-- Directions for this task --
Report every line of the listing below in which the string "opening" appears.

(Dataset extract Opens)

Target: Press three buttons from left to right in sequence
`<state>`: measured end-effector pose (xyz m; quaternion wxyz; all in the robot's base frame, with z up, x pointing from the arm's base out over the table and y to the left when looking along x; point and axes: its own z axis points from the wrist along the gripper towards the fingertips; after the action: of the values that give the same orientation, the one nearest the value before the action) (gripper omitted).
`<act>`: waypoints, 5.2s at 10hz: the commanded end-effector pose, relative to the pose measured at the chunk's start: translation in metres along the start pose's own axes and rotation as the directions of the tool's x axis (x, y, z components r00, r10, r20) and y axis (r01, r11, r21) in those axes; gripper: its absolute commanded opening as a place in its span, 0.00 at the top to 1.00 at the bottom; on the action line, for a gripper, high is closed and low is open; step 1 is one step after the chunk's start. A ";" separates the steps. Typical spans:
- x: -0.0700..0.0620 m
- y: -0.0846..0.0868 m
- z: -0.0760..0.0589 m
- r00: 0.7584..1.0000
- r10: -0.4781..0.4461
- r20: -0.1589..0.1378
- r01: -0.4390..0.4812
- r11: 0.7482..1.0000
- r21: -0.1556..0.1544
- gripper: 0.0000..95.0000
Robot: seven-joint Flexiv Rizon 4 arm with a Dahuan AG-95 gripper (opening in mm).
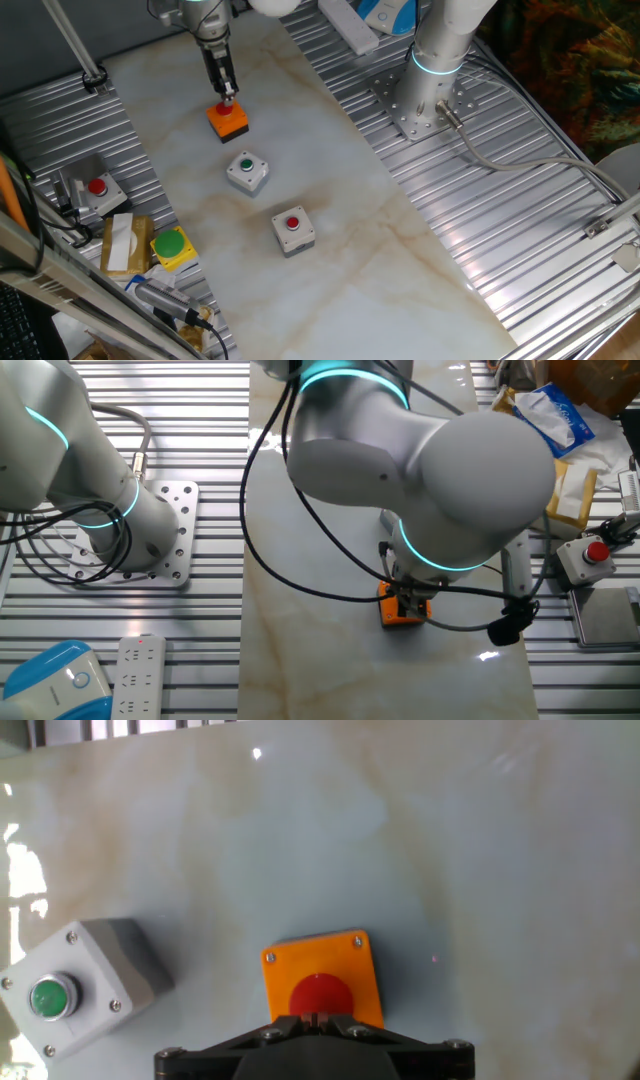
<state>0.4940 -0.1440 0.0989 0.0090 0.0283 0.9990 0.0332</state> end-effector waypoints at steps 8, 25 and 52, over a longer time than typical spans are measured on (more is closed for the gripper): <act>0.000 -0.001 0.017 1.000 0.005 -0.001 -0.005 1.000 0.020 1.00; -0.015 0.090 -0.042 1.000 0.026 -0.017 -0.026 0.999 -0.026 1.00; -0.009 0.166 0.014 0.996 0.089 -0.011 -0.089 0.996 -0.004 1.00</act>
<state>0.5134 0.0215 0.0950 0.0020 0.0727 0.9967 0.0351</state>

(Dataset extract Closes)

-- Reply to the task --
`<act>`: waypoints, 5.2s at 10hz: the commanded end-effector pose, relative to the pose measured at the chunk's start: translation in metres along the start pose's own axes and rotation as the directions of the tool's x axis (x, y, z components r00, r10, r20) and y axis (r01, r11, r21) in those axes; gripper: its absolute commanded opening as a place in its span, 0.00 at the top to 1.00 at the bottom; on the action line, for a gripper, high is closed and low is open; step 1 is one step after the chunk's start. A ";" separates the steps. Typical spans:
Robot: seven-joint Flexiv Rizon 4 arm with a Dahuan AG-95 gripper (opening in mm).

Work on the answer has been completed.